Prompting Fundamentals

2026 video models work like directors. Talk to them like one. A keyword salad ("woman, beautiful, 4k, cinematic") wastes the model. A shot description ("handheld camera drifts behind her as she…") gets results. This page is the shared foundation; each model page adds its own quirks.

The universal formula

Kling, Seedance, Wan, and Happy Horse respond to the same underlying structure. Order matters: lead with the camera, end with mood/audio.

[Camera shot & movement] + [Subject & specific action] + [Environment & lighting] + [Texture & physical detail] + [Mood / audio]
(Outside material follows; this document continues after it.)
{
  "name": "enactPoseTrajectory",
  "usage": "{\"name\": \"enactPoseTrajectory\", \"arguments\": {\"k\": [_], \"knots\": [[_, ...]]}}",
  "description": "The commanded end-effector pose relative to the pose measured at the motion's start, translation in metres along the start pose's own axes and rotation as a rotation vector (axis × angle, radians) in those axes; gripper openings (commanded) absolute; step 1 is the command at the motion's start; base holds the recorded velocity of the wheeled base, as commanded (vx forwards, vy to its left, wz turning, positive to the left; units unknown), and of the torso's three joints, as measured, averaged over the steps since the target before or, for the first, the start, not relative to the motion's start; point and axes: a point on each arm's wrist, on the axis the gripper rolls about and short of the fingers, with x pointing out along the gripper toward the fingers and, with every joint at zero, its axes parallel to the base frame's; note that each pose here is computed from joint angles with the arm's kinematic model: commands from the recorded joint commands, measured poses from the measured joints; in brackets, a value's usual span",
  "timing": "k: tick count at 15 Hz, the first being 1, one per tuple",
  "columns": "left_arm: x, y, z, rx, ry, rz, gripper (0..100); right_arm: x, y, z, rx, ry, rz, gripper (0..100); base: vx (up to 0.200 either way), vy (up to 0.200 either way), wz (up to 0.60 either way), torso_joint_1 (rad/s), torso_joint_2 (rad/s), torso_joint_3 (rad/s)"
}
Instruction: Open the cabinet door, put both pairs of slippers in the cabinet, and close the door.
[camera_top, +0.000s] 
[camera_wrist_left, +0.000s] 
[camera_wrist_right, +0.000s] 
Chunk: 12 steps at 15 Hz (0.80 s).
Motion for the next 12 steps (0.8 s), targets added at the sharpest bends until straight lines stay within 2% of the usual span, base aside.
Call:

Weak vs. strong, element by element

Layer	Weak ❌	Strong ✅
Camera	"camera follows her"	"handheld shoulder-cam drifts behind her with subtle sway"
Action	"a woman walking"	"she walks at a steady pace, each foot landing heel-first, weight rolling forward"
Lighting	"cinematic lighting"	"flickering neon casts magenta and cyan on the wet asphalt"
Texture	"looks realistic"	"condensation on the glass, visible breath in the cold air, fabric sheen"
Mood/audio	"nice music"	"melancholic; distant traffic hum and soft rain on the awning"
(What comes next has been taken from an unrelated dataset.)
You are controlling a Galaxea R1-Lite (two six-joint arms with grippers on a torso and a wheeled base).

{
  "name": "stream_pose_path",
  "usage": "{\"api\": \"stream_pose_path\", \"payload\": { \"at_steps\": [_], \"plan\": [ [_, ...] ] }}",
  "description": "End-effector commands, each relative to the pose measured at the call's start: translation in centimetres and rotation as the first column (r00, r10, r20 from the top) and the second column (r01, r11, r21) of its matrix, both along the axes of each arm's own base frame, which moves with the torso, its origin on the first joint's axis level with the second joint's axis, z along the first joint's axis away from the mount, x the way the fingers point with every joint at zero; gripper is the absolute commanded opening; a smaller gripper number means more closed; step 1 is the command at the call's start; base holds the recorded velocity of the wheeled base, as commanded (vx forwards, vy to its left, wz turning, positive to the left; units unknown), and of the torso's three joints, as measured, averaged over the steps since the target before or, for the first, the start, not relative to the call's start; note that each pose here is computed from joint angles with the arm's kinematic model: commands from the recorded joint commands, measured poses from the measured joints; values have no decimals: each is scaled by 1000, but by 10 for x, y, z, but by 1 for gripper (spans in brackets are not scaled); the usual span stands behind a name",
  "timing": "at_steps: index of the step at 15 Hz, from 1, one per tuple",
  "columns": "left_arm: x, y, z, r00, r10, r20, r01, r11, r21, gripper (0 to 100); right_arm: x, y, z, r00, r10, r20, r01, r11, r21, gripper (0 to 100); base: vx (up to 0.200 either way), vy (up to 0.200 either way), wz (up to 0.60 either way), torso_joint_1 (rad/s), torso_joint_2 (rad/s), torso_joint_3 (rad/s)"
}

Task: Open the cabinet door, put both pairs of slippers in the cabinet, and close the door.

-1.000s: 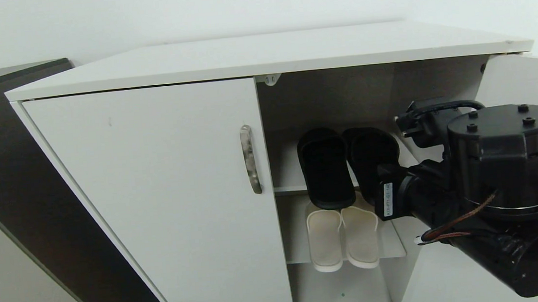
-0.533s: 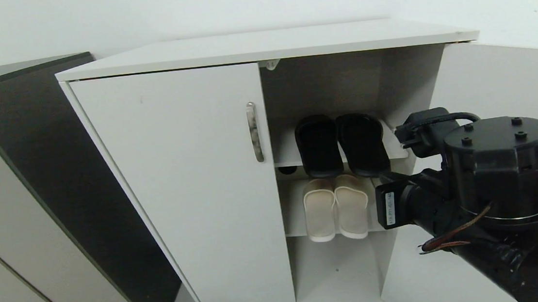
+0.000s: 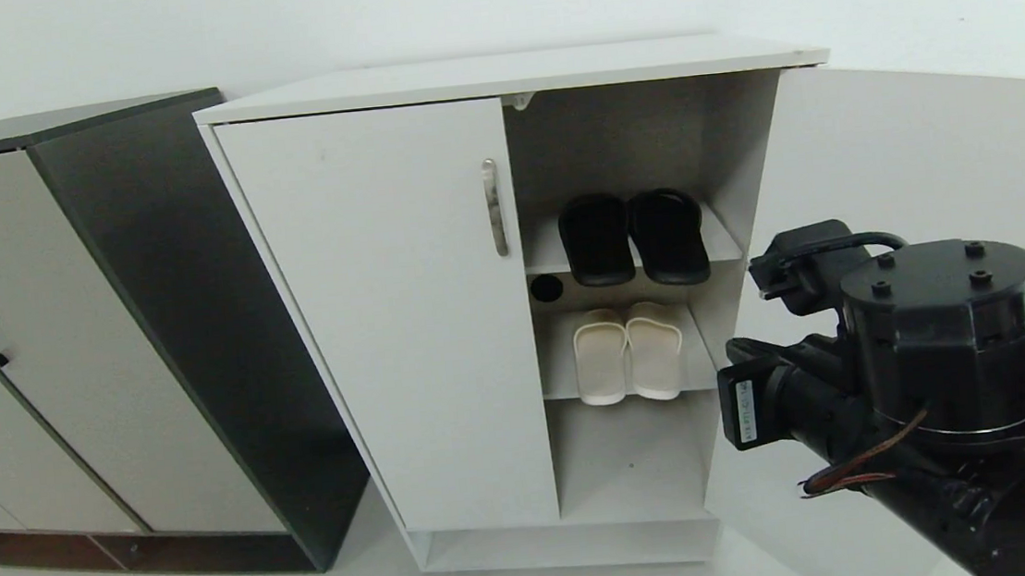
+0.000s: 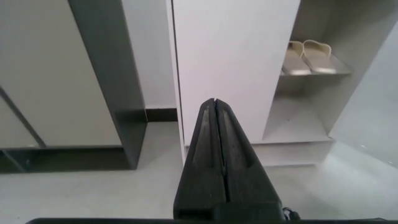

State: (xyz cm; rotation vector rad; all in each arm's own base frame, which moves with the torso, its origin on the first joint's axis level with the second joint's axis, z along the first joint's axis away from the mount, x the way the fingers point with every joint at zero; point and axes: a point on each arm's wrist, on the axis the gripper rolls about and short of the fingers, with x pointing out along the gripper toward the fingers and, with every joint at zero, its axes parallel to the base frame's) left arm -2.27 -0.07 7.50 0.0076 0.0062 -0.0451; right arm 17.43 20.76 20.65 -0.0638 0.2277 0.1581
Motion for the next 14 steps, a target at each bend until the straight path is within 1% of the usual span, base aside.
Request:
{"api": "stream_pose_path", "payload": {
  "at_steps": [1,3,5,14],
  "plan": [
    [0,0,0,1000,1,0,-1,1000,0,0,1,2,-4,1000,2,-8,-2,1000,-10,0,-200,0,0,7,2,-2],
    [0,0,0,1000,1,0,-1,1000,0,0,1,2,-5,1000,2,-12,-2,1000,-16,0,0,0,0,0,0,0],
    [0,0,0,1000,1,0,-1,1000,0,0,2,2,-7,1000,1,-15,-2,1000,-19,0,0,0,-600,-7,-5,0],
    [0,0,0,1000,1,0,-1,1000,0,0,4,3,-10,1000,0,-22,0,1000,-28,0,0,0,0,0,0,0]
  ]
}}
Ten rules that work everywhere

Lead with the camera. Shot type (wide / medium / close-up / macro) + movement (dolly push, orbit, tracking, whip-pan, FPV drone, locked-off tripod). This sets the entire feel.
Use real cinematography verbs. "Dolly push," "rack focus," "crash zoom," "crane up." Generic words like "moves" give the model nothing.
Describe physics, not adjectives. "Heel-first," "weight transfer," "hair lags then settles," "fabric ripples in the wind." Physics language kills sliding feet and floaty motion.
Give the shot a timeline. Beginning → middle → end. For precise control, use beats: 0–2s … 2–4s … 4–5s. This prevents "frozen moment" outputs and identity drift.
One main action per clip. Don't cram three scene changes into a 5-second generation. Use multi-shot mode (Kling/Seedance) for sequences.
Match prompt to references. In I2V/R2V, don't contradict the image. If the reference wears red, don't write "blue dress."
Set aspect ratio up front. 16:9 for YouTube, 9:16 for TikTok/Reels, 1:1 for feed. Re-cropping later destroys quality.
Iterate one variable at a time. Close but not quite? Change a single element and re-run. Don't rewrite the whole prompt.
Draft cheap, finish expensive. Nail composition and motion at 720p / 4s, then render the keeper at full res / full length.
Know your model's negative-prompt support. Kling and Wan support negatives ("no warped fingers, no jitter"). Seedance does not. State what you want instead ("clear sunny sky," not "no rain").

Camera & motion vocabulary cheat-sheet

Goal	Phrasing that works
Intimacy / realization	"slow dolly push-in toward the face"
Energy / action	"dynamic FPV drone shot, whips and rolls 360°"
Reveal	"slow pan from the face to reveal the figure behind"
Documentary feel	"handheld, slight imperfect sway, quick reframes"
Product hero	"locked-off tripod, then 360° orbit, dramatic side light"
Emphasis shift	"rack focus from foreground to background"
Stylized speed	"speed ramp from 40% to 100% as the action peaks"

Multi-shot prompting

Kling 3 (up to 6 shots) and Seedance 2.0 generate coherent multi-shot sequences in one pass. Label each shot and keep character names consistent so identity carries across cuts.

Shot 1 (0–4s): Medium. [Character A] at a café window, rain outside, dull light. Shot 2 (4–7s): Close-up of her hand setting down the cup. Shot 3 (7–12s): Wide. She stands and walks out; warm light spills in.

Prompting audio

Most 2026 models generate sound in the same pass. You can direct it:

Ambient: "distant city traffic, soft rain on the awning."
SFX timing: "a single door creak as she enters."
Dialogue + lip-sync: supply the line; Seedance and Happy Horse sync phonemes across multiple languages.
Music/beat-sync: on Seedance, feed a track as a reference and ask it to cut to the beat.